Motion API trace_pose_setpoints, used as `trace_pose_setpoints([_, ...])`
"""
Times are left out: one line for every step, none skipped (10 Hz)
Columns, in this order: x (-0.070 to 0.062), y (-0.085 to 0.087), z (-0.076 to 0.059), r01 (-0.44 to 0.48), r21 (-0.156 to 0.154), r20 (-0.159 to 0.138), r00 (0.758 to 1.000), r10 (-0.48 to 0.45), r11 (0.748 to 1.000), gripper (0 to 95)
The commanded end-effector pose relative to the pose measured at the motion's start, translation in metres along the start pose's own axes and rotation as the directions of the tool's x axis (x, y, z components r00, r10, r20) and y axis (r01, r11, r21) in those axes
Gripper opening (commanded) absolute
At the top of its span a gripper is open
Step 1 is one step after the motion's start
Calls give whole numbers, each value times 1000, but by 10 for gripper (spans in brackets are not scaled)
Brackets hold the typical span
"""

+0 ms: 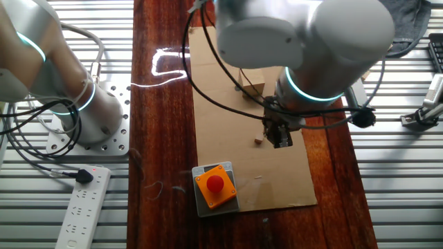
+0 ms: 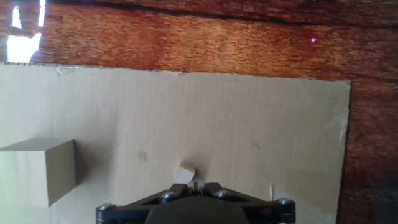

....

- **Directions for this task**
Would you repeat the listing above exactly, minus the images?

- **Completed exercise**
Motion API trace_pose_setpoints, used as `trace_pose_setpoints([_, ...])`
"""
Times are left out: one line for every step, none skipped (10 Hz)
Columns, in this order: x (-0.070 to 0.062), y (-0.085 to 0.087), z (-0.076 to 0.059), r01 (-0.44 to 0.48), r21 (-0.156 to 0.154), r20 (-0.159 to 0.138), r00 (0.758 to 1.000), r10 (-0.48 to 0.45), r11 (0.748 to 1.000), gripper (0 to 95)
The commanded end-effector pose relative to the pose measured at the motion's start, translation in metres along the start pose's own axes and rotation as the directions of the tool's x axis (x, y, z components r00, r10, r20) and y axis (r01, r11, r21) in those axes
Gripper opening (commanded) absolute
At the top of its span a gripper is open
Step 1 is one step after the motion's start
Calls give whole numbers, each value times 1000, but by 10 for gripper (spans in brackets are not scaled)
Brackets hold the typical span
"""

+0 ms: 
+0 ms: 

What came before is the complete response.